Stored data
**********
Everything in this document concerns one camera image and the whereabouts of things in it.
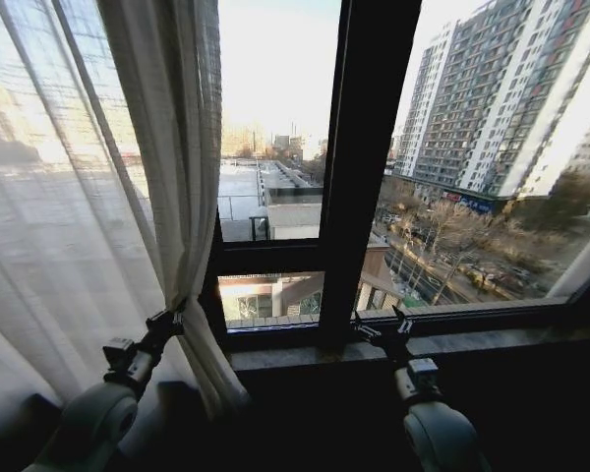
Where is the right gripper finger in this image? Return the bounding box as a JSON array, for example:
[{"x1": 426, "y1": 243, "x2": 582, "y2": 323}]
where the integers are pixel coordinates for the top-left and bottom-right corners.
[
  {"x1": 391, "y1": 304, "x2": 415, "y2": 335},
  {"x1": 350, "y1": 309, "x2": 384, "y2": 342}
]

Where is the sheer cream curtain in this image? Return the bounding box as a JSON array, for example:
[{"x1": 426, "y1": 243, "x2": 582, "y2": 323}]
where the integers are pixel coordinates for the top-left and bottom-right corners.
[
  {"x1": 0, "y1": 0, "x2": 250, "y2": 419},
  {"x1": 545, "y1": 194, "x2": 590, "y2": 300}
]

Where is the grey stone window sill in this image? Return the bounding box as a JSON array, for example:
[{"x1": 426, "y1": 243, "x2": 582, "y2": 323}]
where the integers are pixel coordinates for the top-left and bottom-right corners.
[{"x1": 228, "y1": 319, "x2": 590, "y2": 373}]

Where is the low flat-roofed building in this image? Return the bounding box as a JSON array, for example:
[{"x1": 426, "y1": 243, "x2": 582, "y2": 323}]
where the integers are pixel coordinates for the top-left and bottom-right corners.
[{"x1": 217, "y1": 157, "x2": 325, "y2": 242}]

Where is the tall apartment building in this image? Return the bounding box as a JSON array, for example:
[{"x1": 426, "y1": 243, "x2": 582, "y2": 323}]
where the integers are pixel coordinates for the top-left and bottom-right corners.
[{"x1": 391, "y1": 0, "x2": 590, "y2": 215}]

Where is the dark window frame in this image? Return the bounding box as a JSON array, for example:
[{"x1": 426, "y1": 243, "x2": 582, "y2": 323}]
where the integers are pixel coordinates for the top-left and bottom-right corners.
[{"x1": 200, "y1": 0, "x2": 590, "y2": 353}]

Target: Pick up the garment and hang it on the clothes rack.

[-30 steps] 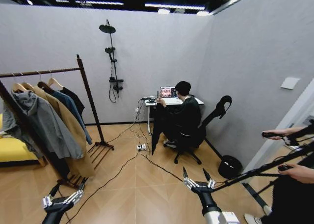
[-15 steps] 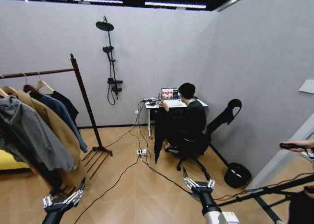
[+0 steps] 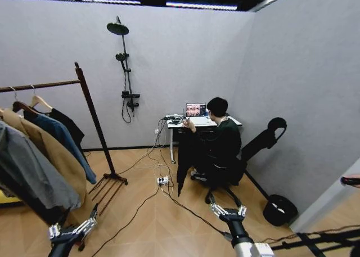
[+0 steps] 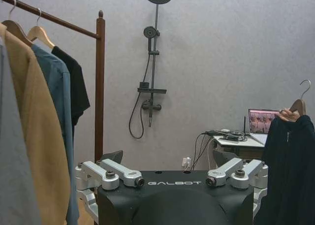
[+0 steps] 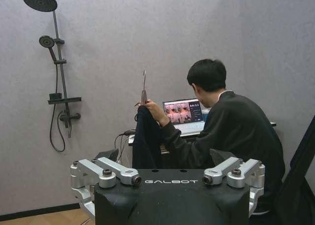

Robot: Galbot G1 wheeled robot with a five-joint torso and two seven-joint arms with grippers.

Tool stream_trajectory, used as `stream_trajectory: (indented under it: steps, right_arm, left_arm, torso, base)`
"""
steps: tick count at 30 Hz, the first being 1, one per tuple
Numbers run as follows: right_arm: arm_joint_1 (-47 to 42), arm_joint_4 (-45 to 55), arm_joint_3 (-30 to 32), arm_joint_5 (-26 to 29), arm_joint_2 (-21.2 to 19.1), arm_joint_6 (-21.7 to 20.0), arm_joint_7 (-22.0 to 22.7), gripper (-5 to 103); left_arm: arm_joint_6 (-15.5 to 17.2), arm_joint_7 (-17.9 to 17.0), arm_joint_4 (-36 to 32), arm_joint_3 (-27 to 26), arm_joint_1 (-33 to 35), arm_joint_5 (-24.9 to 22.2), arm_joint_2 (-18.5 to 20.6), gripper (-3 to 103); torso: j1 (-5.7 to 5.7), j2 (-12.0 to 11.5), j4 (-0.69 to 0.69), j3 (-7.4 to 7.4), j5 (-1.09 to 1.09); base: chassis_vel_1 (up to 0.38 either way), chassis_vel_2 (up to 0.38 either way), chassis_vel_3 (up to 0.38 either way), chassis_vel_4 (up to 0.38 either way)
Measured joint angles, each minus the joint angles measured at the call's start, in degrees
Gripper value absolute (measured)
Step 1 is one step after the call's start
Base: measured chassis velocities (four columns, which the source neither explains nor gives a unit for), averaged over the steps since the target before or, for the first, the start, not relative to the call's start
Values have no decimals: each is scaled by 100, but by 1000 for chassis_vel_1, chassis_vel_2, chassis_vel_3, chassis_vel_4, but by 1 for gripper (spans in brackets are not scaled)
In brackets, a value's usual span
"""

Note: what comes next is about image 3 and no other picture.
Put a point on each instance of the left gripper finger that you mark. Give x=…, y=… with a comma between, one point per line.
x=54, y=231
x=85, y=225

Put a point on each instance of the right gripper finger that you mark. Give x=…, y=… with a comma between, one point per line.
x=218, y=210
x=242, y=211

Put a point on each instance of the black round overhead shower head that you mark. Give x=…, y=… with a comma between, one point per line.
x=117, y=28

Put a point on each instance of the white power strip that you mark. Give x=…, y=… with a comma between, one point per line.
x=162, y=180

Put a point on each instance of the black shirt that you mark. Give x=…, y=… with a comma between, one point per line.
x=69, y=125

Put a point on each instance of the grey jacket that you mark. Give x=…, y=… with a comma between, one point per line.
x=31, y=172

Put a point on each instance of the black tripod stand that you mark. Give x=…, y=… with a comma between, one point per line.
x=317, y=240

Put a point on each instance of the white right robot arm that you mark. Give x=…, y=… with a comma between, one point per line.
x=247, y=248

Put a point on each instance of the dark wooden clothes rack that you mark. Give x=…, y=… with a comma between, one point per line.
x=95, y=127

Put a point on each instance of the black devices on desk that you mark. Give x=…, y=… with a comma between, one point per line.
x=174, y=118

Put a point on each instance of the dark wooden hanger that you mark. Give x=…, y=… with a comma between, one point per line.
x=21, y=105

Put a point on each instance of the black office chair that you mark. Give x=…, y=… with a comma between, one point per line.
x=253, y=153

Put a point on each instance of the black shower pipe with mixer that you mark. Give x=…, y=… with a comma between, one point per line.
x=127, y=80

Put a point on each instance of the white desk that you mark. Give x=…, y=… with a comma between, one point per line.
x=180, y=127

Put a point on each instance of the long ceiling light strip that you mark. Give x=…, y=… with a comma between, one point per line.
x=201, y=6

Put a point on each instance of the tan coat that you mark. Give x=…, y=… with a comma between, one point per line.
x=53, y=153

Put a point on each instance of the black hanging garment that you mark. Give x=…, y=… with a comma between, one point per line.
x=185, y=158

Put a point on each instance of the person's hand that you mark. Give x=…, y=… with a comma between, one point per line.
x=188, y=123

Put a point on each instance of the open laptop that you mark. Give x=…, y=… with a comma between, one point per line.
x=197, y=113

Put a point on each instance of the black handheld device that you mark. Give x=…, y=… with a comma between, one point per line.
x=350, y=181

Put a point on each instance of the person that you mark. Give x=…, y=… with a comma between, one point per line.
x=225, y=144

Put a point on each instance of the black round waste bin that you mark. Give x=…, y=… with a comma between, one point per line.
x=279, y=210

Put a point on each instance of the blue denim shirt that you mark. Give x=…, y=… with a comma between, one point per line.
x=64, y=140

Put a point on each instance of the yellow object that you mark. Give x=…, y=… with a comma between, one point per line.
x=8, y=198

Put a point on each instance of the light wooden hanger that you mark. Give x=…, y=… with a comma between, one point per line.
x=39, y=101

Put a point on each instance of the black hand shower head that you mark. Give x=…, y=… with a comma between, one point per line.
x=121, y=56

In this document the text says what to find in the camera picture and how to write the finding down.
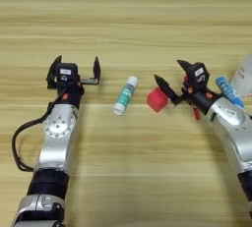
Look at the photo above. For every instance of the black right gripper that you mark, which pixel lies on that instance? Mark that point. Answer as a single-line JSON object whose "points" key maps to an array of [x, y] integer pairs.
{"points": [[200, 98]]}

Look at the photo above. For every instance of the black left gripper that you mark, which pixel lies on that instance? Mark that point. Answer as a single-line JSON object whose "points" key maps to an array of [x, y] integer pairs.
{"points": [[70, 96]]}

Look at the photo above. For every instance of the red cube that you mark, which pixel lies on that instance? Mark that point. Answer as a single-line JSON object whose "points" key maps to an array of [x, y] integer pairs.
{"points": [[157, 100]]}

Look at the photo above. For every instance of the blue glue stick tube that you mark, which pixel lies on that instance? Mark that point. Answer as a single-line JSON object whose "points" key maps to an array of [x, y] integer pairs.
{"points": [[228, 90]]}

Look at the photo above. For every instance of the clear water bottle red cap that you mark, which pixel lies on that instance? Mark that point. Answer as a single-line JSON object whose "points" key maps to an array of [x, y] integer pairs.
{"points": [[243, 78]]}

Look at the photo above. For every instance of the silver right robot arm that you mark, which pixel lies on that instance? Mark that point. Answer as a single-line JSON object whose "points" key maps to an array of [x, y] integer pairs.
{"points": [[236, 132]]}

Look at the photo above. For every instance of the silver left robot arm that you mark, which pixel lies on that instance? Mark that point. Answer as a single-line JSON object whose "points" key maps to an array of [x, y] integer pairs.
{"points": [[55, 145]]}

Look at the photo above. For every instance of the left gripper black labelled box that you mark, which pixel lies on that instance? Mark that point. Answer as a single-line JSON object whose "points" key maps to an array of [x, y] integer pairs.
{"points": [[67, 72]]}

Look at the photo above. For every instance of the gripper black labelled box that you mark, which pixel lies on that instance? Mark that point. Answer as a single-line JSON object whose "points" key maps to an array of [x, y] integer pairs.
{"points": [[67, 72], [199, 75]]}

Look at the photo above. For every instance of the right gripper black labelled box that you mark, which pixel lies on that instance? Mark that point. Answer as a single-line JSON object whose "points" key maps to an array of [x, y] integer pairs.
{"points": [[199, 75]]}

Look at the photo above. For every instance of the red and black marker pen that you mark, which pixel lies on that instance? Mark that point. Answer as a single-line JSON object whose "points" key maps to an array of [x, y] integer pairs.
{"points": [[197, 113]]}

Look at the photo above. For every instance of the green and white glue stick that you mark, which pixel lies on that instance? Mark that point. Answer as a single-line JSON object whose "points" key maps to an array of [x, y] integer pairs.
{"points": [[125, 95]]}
**********
**WHAT YOU ARE ASKED TO DO**
The lines that contain the word "window" are wanted; copy each of them from the records.

**ANSWER TO THE EXERCISE**
Where is the grey stone window sill in this image? Return the bounding box as a JSON array, for example:
Where is the dark window frame in this image? Return the bounding box as a JSON array, for example:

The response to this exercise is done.